*Exercise directions:* Filter the data below for the string "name" and copy each matching line.

*Stored data:*

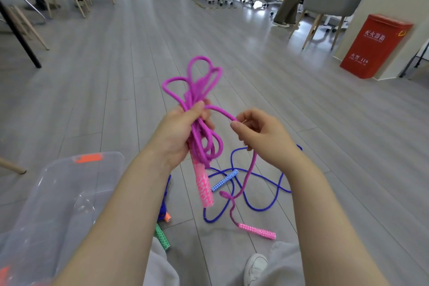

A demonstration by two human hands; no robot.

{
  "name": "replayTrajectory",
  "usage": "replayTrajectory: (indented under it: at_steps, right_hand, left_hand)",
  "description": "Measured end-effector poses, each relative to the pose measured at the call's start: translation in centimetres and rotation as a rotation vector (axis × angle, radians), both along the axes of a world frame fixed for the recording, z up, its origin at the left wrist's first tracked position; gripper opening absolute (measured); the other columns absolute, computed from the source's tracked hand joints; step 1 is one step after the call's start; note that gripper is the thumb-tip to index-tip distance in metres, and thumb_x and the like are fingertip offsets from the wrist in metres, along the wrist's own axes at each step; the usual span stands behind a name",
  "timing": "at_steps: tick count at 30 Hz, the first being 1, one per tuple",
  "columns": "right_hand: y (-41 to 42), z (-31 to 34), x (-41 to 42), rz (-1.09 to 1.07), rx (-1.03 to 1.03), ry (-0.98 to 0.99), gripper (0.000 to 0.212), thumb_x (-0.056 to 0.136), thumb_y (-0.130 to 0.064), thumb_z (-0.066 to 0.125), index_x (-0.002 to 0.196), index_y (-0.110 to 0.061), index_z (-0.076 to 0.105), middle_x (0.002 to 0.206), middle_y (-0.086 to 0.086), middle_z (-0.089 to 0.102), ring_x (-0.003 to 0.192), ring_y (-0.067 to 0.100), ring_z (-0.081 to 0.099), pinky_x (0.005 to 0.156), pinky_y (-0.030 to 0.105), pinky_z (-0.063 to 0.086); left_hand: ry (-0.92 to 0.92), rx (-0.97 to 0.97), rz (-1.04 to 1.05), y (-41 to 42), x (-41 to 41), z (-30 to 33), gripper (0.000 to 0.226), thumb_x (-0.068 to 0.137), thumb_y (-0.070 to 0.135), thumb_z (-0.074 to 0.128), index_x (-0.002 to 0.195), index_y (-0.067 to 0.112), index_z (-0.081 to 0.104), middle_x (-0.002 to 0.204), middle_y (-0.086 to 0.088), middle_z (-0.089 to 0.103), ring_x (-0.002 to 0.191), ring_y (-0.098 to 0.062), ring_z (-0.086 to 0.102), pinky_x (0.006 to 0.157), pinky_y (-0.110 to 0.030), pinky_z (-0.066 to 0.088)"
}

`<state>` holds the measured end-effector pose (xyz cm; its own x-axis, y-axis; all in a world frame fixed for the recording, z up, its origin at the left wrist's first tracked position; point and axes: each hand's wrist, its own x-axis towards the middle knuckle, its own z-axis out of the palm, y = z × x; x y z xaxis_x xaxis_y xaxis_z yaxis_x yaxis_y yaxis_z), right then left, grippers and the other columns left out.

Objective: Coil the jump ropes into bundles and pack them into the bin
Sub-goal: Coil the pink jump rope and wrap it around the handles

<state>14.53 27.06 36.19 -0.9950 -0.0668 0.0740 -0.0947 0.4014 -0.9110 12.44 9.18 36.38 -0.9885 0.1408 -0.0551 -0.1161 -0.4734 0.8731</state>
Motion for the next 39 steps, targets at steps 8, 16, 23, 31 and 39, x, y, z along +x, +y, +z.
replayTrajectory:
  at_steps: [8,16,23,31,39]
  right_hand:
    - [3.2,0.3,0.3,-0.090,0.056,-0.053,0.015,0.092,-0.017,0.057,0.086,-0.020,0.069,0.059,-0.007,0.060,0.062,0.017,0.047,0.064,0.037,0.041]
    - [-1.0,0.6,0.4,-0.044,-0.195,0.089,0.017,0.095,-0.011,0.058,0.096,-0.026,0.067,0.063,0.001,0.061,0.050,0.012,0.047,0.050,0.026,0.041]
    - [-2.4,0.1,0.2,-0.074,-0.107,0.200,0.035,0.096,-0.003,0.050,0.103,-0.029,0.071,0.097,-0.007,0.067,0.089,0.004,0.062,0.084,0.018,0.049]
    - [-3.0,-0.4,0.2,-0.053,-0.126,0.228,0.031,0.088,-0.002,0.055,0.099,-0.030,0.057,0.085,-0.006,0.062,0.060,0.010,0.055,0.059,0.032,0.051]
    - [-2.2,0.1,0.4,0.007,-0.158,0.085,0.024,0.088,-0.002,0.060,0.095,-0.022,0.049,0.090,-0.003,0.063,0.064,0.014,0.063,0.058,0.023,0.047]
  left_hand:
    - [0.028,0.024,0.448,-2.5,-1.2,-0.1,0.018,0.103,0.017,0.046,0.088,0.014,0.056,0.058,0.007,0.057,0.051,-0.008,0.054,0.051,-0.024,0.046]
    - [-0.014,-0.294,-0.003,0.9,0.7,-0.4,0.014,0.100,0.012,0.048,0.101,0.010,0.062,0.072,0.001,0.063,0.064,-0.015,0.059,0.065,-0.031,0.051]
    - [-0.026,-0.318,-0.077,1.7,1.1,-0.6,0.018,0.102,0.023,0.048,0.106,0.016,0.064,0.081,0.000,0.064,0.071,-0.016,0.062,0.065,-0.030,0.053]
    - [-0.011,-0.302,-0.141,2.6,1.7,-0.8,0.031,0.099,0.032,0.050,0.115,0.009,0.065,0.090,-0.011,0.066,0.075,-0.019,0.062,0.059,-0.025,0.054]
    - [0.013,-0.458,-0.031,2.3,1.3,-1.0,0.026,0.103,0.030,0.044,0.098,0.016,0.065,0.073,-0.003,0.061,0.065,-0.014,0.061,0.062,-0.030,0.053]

*Finished task:*
  "name": "replayTrajectory",
  "description": "Measured end-effector poses, each relative to the pose measured at the call's start: translation in centimetres and rotation as a rotation vector (axis × angle, radians), both along the axes of a world frame fixed for the recording, z up, its origin at the left wrist's first tracked position; gripper opening absolute (measured); the other columns absolute, computed from the source's tracked hand joints; step 1 is one step after the call's start; note that gripper is the thumb-tip to index-tip distance in metres, and thumb_x and the like are fingertip offsets from the wrist in metres, along the wrist's own axes at each step; the usual span stands behind a name",

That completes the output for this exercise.